§ Task objective: Scan the data below for the string "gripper". Copy every line where it appears.

§ Dataset content:
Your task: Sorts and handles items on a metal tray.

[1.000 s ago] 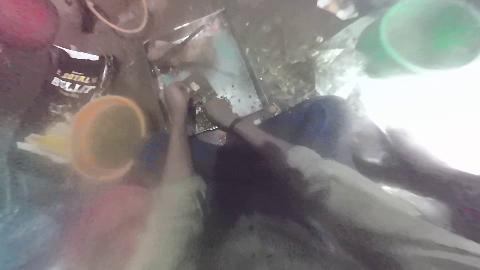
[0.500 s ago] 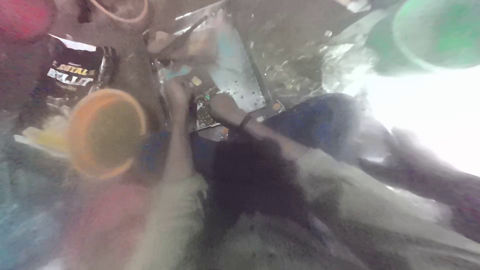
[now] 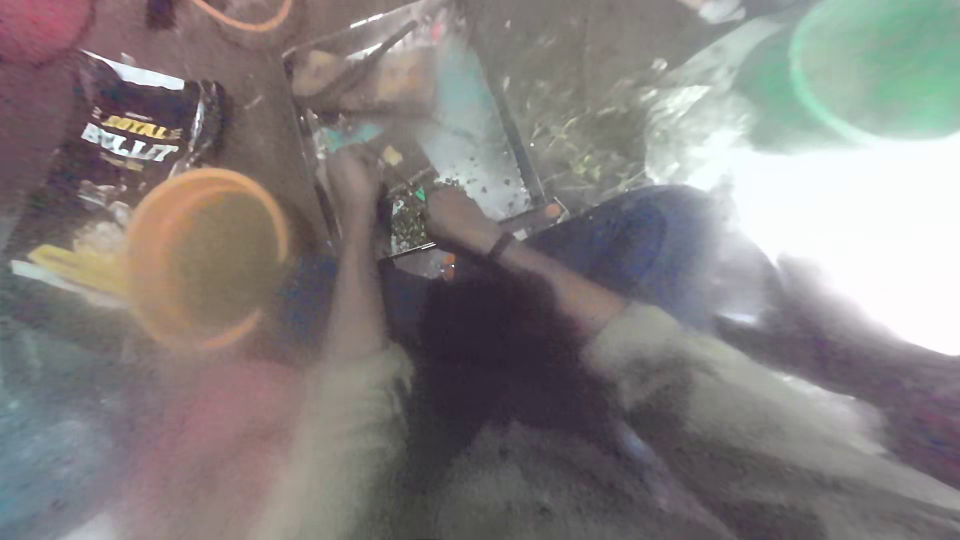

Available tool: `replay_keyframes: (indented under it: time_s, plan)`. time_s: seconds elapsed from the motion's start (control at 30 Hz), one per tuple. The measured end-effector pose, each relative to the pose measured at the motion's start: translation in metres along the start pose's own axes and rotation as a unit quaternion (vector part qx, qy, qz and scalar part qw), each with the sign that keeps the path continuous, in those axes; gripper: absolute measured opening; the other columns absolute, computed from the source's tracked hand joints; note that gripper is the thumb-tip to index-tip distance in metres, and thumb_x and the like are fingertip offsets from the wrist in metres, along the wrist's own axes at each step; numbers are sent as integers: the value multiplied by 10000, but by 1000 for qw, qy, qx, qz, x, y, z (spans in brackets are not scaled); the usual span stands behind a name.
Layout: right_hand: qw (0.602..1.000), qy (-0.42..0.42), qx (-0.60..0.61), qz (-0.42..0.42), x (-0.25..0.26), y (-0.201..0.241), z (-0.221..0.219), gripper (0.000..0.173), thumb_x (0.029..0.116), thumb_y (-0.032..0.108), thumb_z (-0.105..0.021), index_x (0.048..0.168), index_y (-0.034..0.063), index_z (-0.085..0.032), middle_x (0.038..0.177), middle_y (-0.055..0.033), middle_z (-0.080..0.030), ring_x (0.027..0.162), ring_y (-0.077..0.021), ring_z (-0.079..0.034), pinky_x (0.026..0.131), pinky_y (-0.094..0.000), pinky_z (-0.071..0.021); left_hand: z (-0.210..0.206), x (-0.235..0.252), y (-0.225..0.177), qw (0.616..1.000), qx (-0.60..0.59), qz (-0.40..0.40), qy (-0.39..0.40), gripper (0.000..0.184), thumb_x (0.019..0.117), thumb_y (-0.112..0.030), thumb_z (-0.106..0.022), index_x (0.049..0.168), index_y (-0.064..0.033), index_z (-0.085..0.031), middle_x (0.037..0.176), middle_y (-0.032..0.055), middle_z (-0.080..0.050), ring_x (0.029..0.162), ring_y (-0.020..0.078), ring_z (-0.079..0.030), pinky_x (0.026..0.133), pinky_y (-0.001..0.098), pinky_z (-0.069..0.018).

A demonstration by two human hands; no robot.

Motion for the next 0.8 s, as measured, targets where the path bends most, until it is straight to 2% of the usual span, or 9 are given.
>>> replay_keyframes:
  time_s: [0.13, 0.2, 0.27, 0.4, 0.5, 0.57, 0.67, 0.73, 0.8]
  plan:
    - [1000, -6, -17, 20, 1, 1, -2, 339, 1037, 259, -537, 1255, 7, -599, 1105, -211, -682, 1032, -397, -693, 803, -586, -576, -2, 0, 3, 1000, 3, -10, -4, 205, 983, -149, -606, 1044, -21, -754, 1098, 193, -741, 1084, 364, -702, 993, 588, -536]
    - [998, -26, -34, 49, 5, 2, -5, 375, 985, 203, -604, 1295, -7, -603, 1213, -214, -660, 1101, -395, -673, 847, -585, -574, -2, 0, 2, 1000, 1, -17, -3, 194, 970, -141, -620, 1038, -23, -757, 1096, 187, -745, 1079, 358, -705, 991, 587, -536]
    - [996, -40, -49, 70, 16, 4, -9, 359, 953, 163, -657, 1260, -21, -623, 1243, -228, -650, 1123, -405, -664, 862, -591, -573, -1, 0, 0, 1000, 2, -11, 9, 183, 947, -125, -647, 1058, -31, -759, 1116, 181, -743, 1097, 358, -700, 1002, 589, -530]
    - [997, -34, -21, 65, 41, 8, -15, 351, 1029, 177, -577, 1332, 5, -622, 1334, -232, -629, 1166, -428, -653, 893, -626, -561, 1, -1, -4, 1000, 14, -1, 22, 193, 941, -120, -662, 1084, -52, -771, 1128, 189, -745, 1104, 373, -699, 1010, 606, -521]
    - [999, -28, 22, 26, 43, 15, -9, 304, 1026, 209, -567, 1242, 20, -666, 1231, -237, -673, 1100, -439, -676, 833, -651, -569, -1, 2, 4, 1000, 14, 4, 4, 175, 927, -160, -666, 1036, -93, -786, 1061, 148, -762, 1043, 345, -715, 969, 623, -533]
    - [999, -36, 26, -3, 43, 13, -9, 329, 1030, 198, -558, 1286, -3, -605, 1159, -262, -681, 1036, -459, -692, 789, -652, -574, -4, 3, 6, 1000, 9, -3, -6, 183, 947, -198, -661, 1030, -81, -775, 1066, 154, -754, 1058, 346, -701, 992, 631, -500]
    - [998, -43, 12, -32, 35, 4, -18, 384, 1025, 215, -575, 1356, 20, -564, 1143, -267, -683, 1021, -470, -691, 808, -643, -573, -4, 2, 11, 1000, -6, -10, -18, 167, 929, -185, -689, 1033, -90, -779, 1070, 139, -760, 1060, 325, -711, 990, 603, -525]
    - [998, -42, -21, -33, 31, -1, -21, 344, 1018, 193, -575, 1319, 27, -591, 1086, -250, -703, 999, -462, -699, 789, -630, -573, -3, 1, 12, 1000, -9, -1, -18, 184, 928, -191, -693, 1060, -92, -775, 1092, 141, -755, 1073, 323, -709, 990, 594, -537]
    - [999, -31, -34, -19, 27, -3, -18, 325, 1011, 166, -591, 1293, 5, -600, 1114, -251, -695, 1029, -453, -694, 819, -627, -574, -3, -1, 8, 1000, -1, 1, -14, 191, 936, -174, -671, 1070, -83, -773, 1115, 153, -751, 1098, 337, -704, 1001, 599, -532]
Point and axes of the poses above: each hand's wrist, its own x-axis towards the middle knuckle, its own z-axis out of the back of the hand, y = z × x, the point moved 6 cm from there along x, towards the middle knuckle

§ Answer for the task:
Available tool: `replay_keyframes: (indented under it: time_s, plan)`. time_s: seconds elapsed from the motion's start (control at 30 Hz), one per tuple. The measured end-effector pose, each relative to the pose measured at the motion's start: translation in metres along the start pose's own axes and rotation as a unit quaternion (vector part qx, qy, qz and scalar part qw), each with the sign that keeps the path continuous, in those axes; gripper: absolute measured opening; the other columns absolute, computed from the source's tracked hand joints; note that gripper is the thumb-tip to index-tip distance in metres, and thumb_x and the like are fingertip offsets from the wrist in metres, along the wrist's own axes at each step; numbers are sent as integers: the value multiplied by 10000, but by 1000 for qw, qy, qx, qz, x, y, z (spans in brackets are not scaled); the usual span stands behind a name.
Layout: right_hand: qw (0.602..1.000), qy (-0.42..0.42), qx (-0.60..0.61), qz (-0.42..0.42), x (-0.25..0.26), y (-0.201..0.241), z (-0.221..0.219), gripper (0.000..0.173), thumb_x (0.029..0.116), thumb_y (-0.032..0.108), thumb_z (-0.105..0.021), index_x (0.048..0.168), index_y (-0.034..0.063), index_z (-0.085..0.032), middle_x (0.038..0.177), middle_y (-0.055..0.033), middle_z (-0.080..0.030), ring_x (0.027..0.162), ring_y (-0.077..0.021), ring_z (-0.079..0.034), pinky_x (0.026..0.131), pinky_y (-0.094..0.000), pinky_z (-0.071..0.021); left_hand: z (-0.210..0.206), x (-0.235..0.252), y (-0.225..0.177), qw (0.616..1.000), qx (-0.60..0.59), qz (-0.40..0.40), qy (-0.39..0.40), gripper (0.000..0.184), thumb_x (0.019..0.117), thumb_y (-0.112..0.030), thumb_z (-0.106..0.022), index_x (0.049..0.168), index_y (-0.064..0.033), index_z (-0.085..0.031), middle_x (0.037..0.176), middle_y (-0.032..0.055), middle_z (-0.080..0.050), ring_x (0.029..0.162), ring_y (-0.020..0.078), ring_z (-0.079..0.030), pinky_x (0.026..0.133), pinky_y (-0.001..0.098), pinky_z (-0.069..0.018).

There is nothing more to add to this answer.